Choi, Daniel Y; Hayes, Dena; Maidman, Samuel D; Dhaduk, Nehal; Jacobs, Jill E; Shmukler, Anna; Berger, Jeffrey S; Cuff, Germaine; Rehe, David; Lee, Mitchell; Donnino, Robert; Smilowitz, Nathaniel R.
Afiliação
  • Choi DY; Leon H. Charney Division of Cardiology (D.Y.C., D.H., S.D.M., N.D., J.S.B., R.D., N.R.S.), New York University Grossman School of Medicine, New York, NY.
  • Hayes D; Leon H. Charney Division of Cardiology (D.Y.C., D.H., S.D.M., N.D., J.S.B., R.D., N.R.S.), New York University Grossman School of Medicine, New York, NY.
  • Maidman SD; Leon H. Charney Division of Cardiology (D.Y.C., D.H., S.D.M., N.D., J.S.B., R.D., N.R.S.), New York University Grossman School of Medicine, New York, NY.
  • Dhaduk N; Leon H. Charney Division of Cardiology (D.Y.C., D.H., S.D.M., N.D., J.S.B., R.D., N.R.S.), New York University Grossman School of Medicine, New York, NY.
  • Jacobs JE; Department of Radiology (J.E.J., A.S., R.D.), New York University Grossman School of Medicine, New York, NY.
  • Shmukler A; Department of Radiology (J.E.J., A.S., R.D.), New York University Grossman School of Medicine, New York, NY.
  • Berger JS; Leon H. Charney Division of Cardiology (D.Y.C., D.H., S.D.M., N.D., J.S.B., R.D., N.R.S.), New York University Grossman School of Medicine, New York, NY.
  • Cuff G; Department of Surgery (J.S.B.), New York University Grossman School of Medicine, New York, NY.
  • Rehe D; Department of Anesthesiology, Perioperative Care and Pain Medicine (G.C., D.R., M.L.), New York University Grossman School of Medicine, New York, NY.
  • Lee M; Department of Anesthesiology, Perioperative Care and Pain Medicine (G.C., D.R., M.L.), New York University Grossman School of Medicine, New York, NY.
  • Donnino R; Department of Anesthesiology, Perioperative Care and Pain Medicine (G.C., D.R., M.L.), New York University Grossman School of Medicine, New York, NY.
  • Smilowitz NR; Leon H. Charney Division of Cardiology (D.Y.C., D.H., S.D.M., N.D., J.S.B., R.D., N.R.S.), New York University Grossman School of Medicine, New York, NY.
Circulation ; 148(15): 1154-1164, 2023 10 10.
Article em En | MEDLINE | ID: mdl-37732454
ABSTRACT

BACKGROUND:

Preoperative cardiovascular risk stratification before noncardiac surgery is a common clinical challenge.

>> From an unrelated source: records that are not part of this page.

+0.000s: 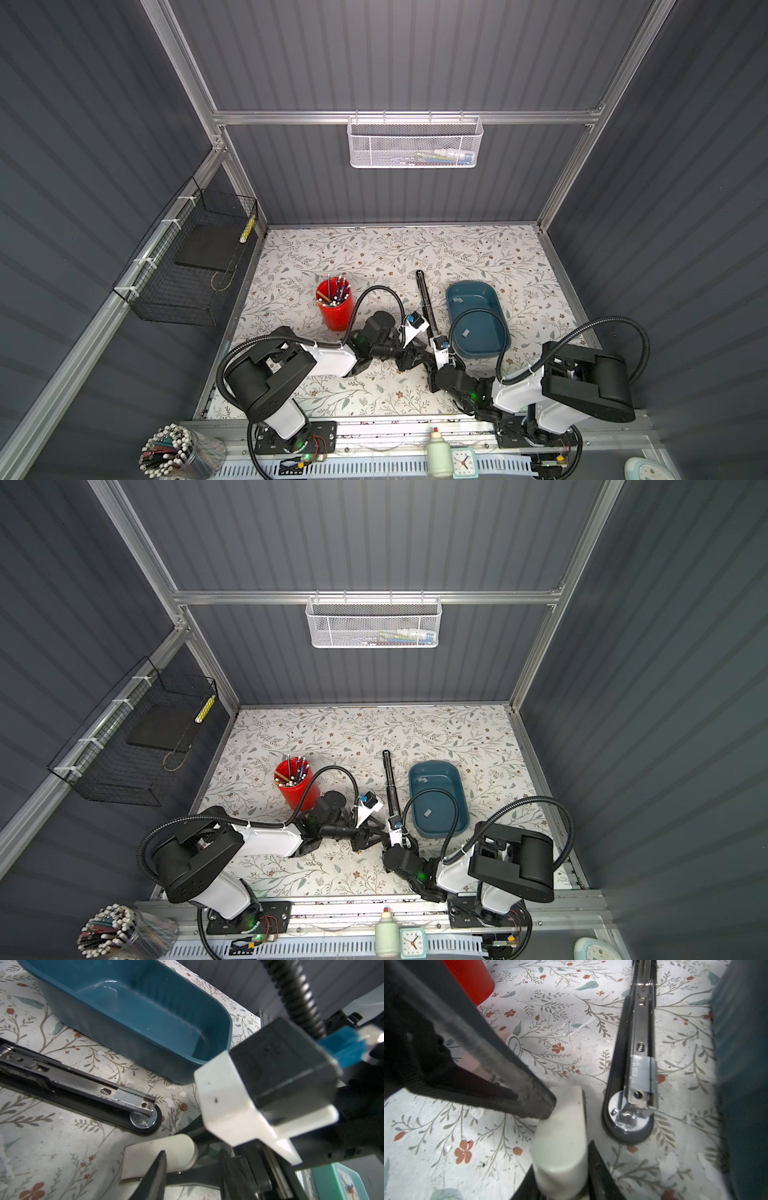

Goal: Load the staples into the stapler

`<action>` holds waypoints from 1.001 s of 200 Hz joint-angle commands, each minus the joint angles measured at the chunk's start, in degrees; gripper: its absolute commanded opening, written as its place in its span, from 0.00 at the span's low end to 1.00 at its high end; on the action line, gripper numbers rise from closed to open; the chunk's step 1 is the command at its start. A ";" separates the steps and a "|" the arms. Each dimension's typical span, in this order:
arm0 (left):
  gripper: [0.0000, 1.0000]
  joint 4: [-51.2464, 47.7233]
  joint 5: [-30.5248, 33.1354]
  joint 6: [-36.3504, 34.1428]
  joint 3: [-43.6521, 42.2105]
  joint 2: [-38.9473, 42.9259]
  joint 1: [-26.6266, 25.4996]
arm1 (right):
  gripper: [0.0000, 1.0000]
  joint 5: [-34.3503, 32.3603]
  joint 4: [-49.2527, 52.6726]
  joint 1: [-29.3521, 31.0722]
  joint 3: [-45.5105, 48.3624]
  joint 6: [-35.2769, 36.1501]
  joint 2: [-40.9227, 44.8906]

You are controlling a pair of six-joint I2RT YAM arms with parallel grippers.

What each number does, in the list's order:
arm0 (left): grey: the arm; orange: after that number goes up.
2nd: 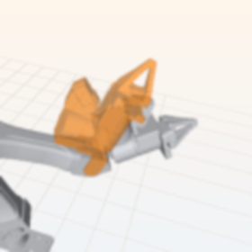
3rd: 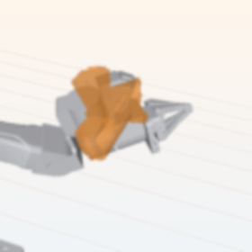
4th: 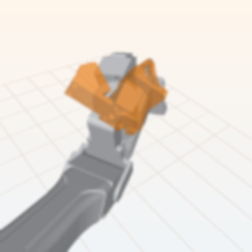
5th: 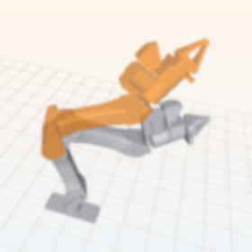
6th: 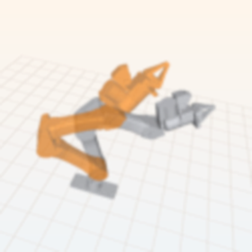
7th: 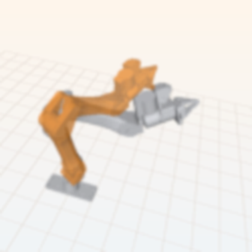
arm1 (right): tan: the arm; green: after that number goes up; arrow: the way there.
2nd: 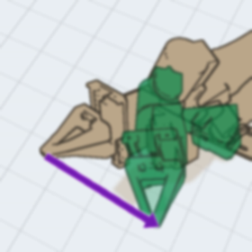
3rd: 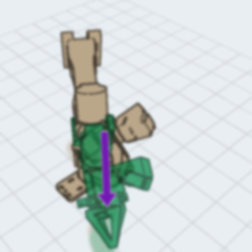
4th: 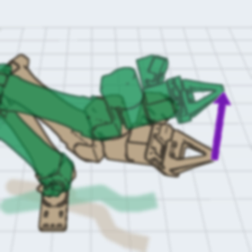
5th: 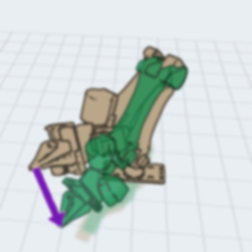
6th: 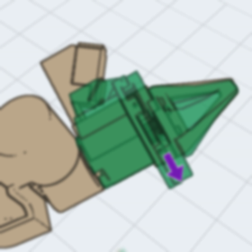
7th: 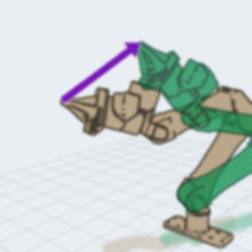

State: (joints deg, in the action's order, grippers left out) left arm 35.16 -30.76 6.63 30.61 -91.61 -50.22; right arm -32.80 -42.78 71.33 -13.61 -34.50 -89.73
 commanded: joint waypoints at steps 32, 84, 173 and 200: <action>0.47 0.99 -1.41 -1.73 -1.28 -1.20 -0.45 | 0.38 2.25 5.00 0.16 1.76 -0.86 0.53; 0.47 -0.18 1.96 -1.27 -0.85 -0.46 -0.47 | 0.49 1.52 12.96 0.25 1.83 0.57 10.35; 0.47 -2.01 2.69 -1.88 0.35 0.55 -0.49 | 0.63 2.10 22.13 0.81 1.90 2.59 23.67; 0.47 -2.41 3.06 -2.22 0.43 0.99 -0.49 | 0.64 1.86 24.06 0.83 2.62 3.19 29.66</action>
State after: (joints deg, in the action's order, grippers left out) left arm 34.52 -28.25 6.09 29.95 -91.85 -50.28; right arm -30.15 -21.76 71.94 -11.75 -32.45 -64.71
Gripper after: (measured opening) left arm 0.468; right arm 0.638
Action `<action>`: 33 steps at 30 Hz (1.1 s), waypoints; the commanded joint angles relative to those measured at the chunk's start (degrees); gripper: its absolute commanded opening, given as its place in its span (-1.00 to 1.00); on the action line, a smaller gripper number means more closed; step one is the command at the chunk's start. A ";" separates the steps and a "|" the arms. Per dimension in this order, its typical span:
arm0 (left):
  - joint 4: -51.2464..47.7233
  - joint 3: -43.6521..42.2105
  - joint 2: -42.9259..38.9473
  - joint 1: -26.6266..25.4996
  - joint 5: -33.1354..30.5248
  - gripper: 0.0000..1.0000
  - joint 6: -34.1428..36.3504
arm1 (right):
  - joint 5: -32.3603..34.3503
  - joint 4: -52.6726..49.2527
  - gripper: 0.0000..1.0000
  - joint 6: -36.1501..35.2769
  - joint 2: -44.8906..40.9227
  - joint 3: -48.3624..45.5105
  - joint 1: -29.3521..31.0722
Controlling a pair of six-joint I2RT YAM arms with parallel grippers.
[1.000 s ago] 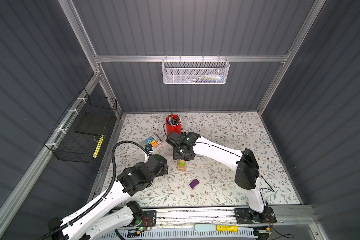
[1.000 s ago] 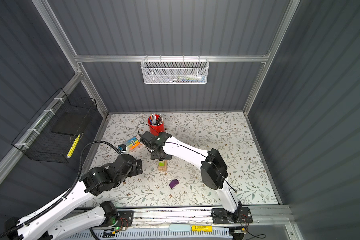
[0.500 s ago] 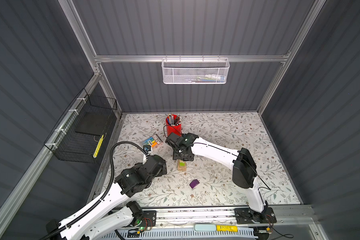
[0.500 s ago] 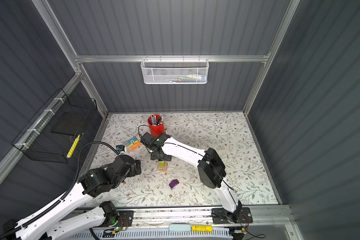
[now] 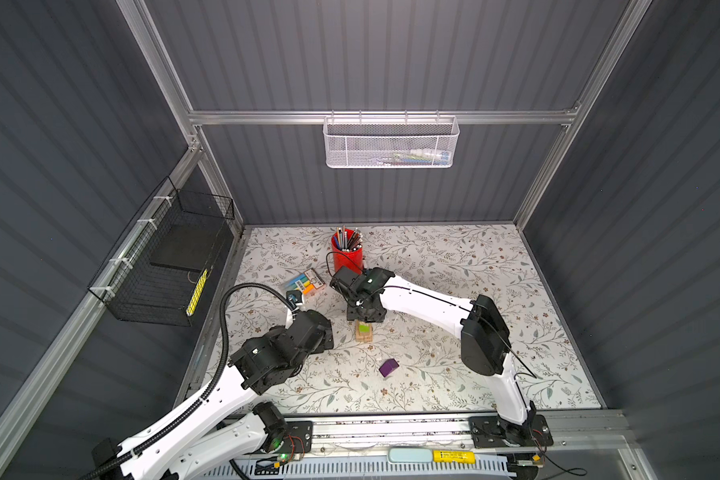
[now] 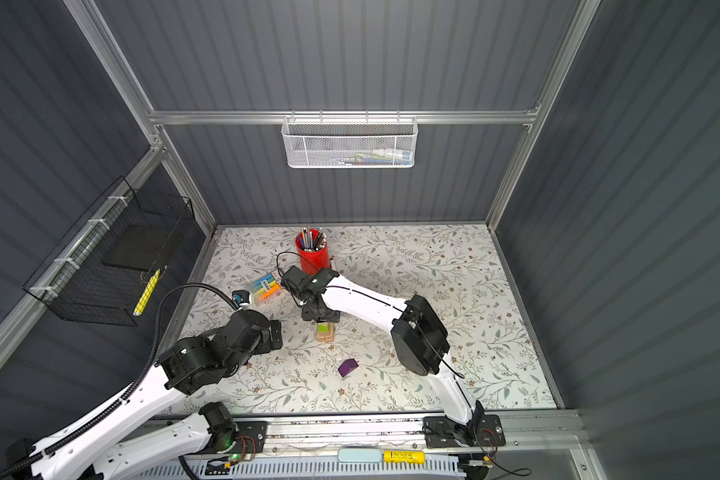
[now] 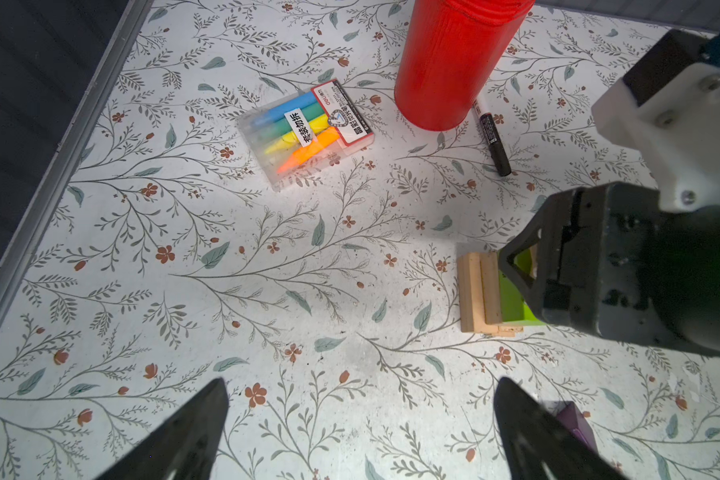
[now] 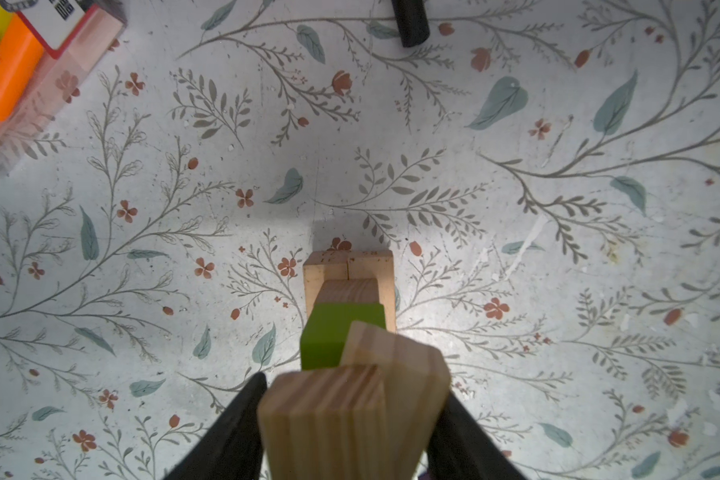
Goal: Build the wood block tower
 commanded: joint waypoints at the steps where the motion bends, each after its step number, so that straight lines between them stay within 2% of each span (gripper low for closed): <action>1: -1.21 -0.64 -0.15 -0.21 -1.25 0.99 -0.54 | 0.10 -0.16 0.08 -0.10 0.88 -0.49 -0.40; 8: -1.26 -0.50 -0.20 -0.24 -1.34 0.99 -0.54 | -0.37 -0.15 -0.14 -1.02 0.91 -0.22 -0.44; 21: -0.98 -0.32 0.01 -0.25 -1.33 0.99 -0.45 | -0.60 -1.04 -0.30 -1.89 0.55 0.39 -0.22; 29: -1.46 -0.41 -0.43 -0.21 -1.69 0.99 -0.62 | -0.92 -1.58 -0.31 -2.26 0.93 0.79 -0.05; 33: -1.42 -0.49 -0.35 -0.23 -1.69 0.99 -0.72 | -0.97 -1.91 -0.23 -2.52 1.22 1.08 -0.09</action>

Coronary artery calcium scores from ECG-gated chest computed tomography (CT) imaging are associated with perioperative events. At the time of preoperative evaluation, many patients will not have had ECG-gated CT imaging, but will have had nongated chest CT studies performed for a variety of noncardiac indications. We evaluated relationships between coronary calcium severity estimated from previous nongated chest CT imaging and perioperative major clinical events (MCE) after noncardiac surgery.

METHODS:

We retrospectively identified consecutive adults age ≥45 years who underwent in-hospital, major noncardiac surgery from 2016 to 2020 at a large academic health system composed of 4 acute care centers. All patients had nongated (contrast or noncontrast) chest CT imaging performed within 1 year before surgery. Coronary calcium in each vessel was retrospectively graded from absent to severe using a 0 to 3 scale (absent, mild, moderate, severe) by physicians blinded to clinical data. The estimated coronary calcium burden (ECCB) was computed as the sum of scores for each coronary artery (0 to 9 scale). A Revised Cardiac Risk Index was calculated for each patient. Perioperative MCE was defined as all-cause death or myocardial infarction within 30 days of surgery.

RESULTS:

A total of 2554 patients (median age, 68 years; 49.7% women; median Revised Cardiac Risk Index, 1) were included. The median time interval from nongated chest CT imaging to noncardiac surgery was 15 days (interquartile range, 3-106 days). The median ECCB was 1 (interquartile range, 0-3). Perioperative MCE occurred in 136 (5.2%) patients. Higher ECCB values were associated with stepwise increases in perioperative MCE (0 2.9%, 1-2 3.7%, 3-5 8.0%; 6-9 12.6%, P<0.001). Addition of ECCB to a model with the Revised Cardiac Risk Index improved the C-statistic for MCE (from 0.675 to 0.712, P=0.018), with a net reclassification improvement of 0.428 (95% CI, 0.254-0.601, P<0.0001). An ECCB ≥3 was associated with 2-fold higher adjusted odds of MCE versus an ECCB <3 (adjusted odds ratio, 2.11 [95% CI, 1.42-3.12]).

CONCLUSIONS:

Prevalence and severity of coronary calcium obtained from existing nongated chest CT imaging improve preoperative clinical risk stratification before noncardiac surgery.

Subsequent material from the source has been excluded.